[Stored dataset items]
------------------------------------------------------------

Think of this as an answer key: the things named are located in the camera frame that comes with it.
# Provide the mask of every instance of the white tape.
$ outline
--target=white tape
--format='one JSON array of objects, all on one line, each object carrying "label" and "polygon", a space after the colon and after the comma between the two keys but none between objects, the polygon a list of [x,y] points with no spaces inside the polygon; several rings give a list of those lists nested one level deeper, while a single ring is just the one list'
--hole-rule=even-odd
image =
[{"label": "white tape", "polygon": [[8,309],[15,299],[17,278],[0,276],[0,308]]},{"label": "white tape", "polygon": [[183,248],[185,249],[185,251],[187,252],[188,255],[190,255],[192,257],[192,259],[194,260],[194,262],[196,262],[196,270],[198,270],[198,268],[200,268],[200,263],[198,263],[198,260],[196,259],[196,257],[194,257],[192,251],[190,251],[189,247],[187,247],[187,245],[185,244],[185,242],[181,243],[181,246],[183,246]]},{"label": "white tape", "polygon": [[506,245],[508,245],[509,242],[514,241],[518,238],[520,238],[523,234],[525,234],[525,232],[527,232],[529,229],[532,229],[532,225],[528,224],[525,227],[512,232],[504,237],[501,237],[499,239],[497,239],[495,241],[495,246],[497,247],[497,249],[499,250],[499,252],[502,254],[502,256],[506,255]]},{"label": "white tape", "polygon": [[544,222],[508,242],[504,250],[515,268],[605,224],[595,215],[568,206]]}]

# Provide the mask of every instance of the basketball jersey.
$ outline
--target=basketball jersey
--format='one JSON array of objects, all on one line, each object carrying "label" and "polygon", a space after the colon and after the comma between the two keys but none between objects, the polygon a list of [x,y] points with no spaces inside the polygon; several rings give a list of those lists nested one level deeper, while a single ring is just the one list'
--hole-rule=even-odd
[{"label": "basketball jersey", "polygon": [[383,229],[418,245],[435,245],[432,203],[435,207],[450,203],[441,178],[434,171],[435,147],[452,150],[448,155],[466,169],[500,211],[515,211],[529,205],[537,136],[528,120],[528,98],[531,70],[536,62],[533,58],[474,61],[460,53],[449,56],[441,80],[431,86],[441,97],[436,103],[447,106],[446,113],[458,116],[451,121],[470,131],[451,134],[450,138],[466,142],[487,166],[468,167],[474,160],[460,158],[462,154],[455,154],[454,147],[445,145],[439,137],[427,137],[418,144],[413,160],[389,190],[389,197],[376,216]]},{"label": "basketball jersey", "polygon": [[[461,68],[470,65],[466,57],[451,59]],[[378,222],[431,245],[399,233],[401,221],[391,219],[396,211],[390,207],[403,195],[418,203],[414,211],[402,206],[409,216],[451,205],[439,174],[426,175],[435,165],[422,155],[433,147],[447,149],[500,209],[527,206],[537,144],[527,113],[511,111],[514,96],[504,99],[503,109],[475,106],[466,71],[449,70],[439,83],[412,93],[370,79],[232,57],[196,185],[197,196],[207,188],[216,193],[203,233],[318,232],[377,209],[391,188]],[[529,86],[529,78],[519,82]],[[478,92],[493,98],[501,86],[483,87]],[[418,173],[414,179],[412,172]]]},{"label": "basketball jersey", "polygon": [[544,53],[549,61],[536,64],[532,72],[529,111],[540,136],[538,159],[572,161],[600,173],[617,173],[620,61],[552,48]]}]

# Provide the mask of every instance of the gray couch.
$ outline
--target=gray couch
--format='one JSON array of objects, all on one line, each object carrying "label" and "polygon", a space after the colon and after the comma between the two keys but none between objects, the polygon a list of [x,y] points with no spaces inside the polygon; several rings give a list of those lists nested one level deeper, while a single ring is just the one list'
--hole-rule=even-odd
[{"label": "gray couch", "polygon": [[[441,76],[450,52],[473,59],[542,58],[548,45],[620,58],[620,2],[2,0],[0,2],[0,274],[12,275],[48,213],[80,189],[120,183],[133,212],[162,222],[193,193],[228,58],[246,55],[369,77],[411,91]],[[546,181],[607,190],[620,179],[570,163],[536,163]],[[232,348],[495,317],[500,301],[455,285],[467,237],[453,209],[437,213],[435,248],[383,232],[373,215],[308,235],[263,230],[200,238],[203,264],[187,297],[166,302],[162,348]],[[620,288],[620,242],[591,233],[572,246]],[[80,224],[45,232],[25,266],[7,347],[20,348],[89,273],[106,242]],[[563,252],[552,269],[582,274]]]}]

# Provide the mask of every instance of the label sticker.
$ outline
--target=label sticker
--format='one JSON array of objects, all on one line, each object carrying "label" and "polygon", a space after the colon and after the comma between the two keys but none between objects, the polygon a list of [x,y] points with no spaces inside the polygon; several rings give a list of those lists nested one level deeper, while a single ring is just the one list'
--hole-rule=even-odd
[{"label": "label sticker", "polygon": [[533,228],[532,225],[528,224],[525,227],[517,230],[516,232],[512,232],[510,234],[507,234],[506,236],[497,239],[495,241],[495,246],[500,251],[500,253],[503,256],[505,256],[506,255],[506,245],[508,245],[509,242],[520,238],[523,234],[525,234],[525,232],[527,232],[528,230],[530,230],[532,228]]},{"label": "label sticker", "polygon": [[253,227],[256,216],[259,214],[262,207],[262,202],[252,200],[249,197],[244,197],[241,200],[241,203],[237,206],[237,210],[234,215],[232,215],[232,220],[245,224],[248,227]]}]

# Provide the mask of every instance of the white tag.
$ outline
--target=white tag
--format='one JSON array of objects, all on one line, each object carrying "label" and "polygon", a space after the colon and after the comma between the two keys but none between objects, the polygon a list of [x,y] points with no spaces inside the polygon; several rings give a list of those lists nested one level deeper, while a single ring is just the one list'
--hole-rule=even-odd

------------------------------------------------------------

> [Work order]
Copy out, in full, each line above that has the word "Provide" in it.

> [Answer to this task]
# Provide the mask of every instance of the white tape.
# Provide the mask of every instance of the basketball jersey.
# Provide the mask of every instance of the gray couch.
# Provide the mask of every instance of the label sticker.
# Provide the mask of every instance of the white tag.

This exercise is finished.